Los guateques.
Como quiera que las cosas inocentes y
puras no precisan ocultarse, los chicos de mi generación montábamos los
guateques al aire libre, en cualquiera de los muchísimos parajes naturales que
esta bendita ciudad tenía -cuando aún era una ciudad idílica-, bailando con las
chicas de la cuadrilla al son que nos marcaban
los Bravos, los Sirex, los Ángeles, los Brincos, los Beatles, los
Mústang…, en aquellos tocadiscos Philips de maleta de plástico, hasta bien
entrada la noche, cuando la coqueta luna se observaba sin cesar en las límpidas
aguas del río Najerilla. El lugar elegido dependía en gran parte de dónde
estuviéramos pasando la tarde ese día; si era entre los purificadores y
aromáticos pinos del Castillo, el guateque se preparaba en los depósitos del
agua de boca que, como por arte de magia, en una flamante discoteca se convertían.

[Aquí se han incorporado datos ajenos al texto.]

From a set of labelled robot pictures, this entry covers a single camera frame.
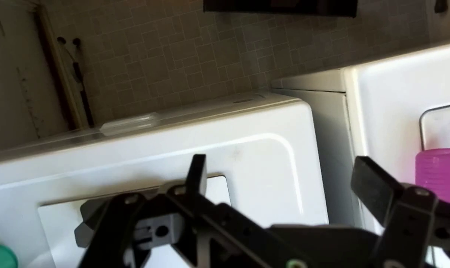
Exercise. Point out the white washing machine lid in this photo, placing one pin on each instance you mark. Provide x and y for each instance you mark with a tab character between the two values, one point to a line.
59	230

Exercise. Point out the white dryer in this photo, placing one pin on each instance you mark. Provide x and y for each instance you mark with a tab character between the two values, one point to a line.
388	96

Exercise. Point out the black shelf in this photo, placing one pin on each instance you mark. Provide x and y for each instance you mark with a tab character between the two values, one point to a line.
280	6

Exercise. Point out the white dryer lid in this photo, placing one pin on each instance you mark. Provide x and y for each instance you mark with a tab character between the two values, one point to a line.
446	126

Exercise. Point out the white washing machine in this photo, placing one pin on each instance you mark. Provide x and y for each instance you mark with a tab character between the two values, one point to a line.
210	130

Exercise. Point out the purple ribbed plastic cup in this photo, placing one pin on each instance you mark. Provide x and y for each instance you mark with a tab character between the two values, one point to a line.
439	171

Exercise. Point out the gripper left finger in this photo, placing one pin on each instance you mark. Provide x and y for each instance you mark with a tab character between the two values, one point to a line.
224	223

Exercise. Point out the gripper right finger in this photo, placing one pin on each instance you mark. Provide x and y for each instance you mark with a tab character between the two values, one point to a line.
407	219

Si estábamos jugando en las frondosas choperas, éste se montaba en la Fuente de
la Estacada, manantial de aguas medicinales y gélidas, Si andábamos mangando
algo por las feraces huertas, el escenario era una casilla de aperos que alguno
de la cuadrilla tenía. Si nos hallábamos tomando la fresca por las confortables
riberas, se desarrollaba en el mismísimo río, entre azahares, mimbreras,
saúcos, zarzamoras y silvestres campanillas. Como pasaría después, de más
mozos, en los célebres chamizos, nunca
estábamos parejas a la hora de bailar y tenías que conformarte con esporádicos
escarceos amorosos cuando, después de bailar un montón de melosas canciones
-que duraban siglos- con tus insolidarios compañeros, cogías por fin a la chica
de tus sueños y, dejando volar tu imaginación, recorrías -o lo intentabas, al
manos- su grácil cuerpo con tus indecisos y torpes dedos, permitiéndote todo
tipo de pueriles fantasías. ¡Cuán dulce y maravilloso era un simple roce de
piel! ¡Cuán excelso un beso, aunque este fuera en la mejilla! Fueron tan
sublimes para nosotros estas experiencias vividas en tan majestuosos
escenarios, que quedaron grabadas en lo más profundo de nuestros enamorados
corazones para el resto de nuestros días, no siendo ya capaces de desarrollarnos
como personas adultas alejados de estas benditas maravillas. Todas nuestras
actividades giraron en torno a ellas. Ya fuera bañándonos en las frescas aguas
del río Najerilla; ya merendando en sus arboladas riberas; ya retozando en las
umbrías y sensuales choperas; ya paseando por las feraces huertas en tiempo de
fruta; ya cortejando entre los añosos plátanos del Paseo con tu chica… Nada era
posible, ni tan siquiera imaginable para nosotros, que no estuviera ligado a
estos dones divinos que a los ingratos najerinos nos legó la diosa fortuna.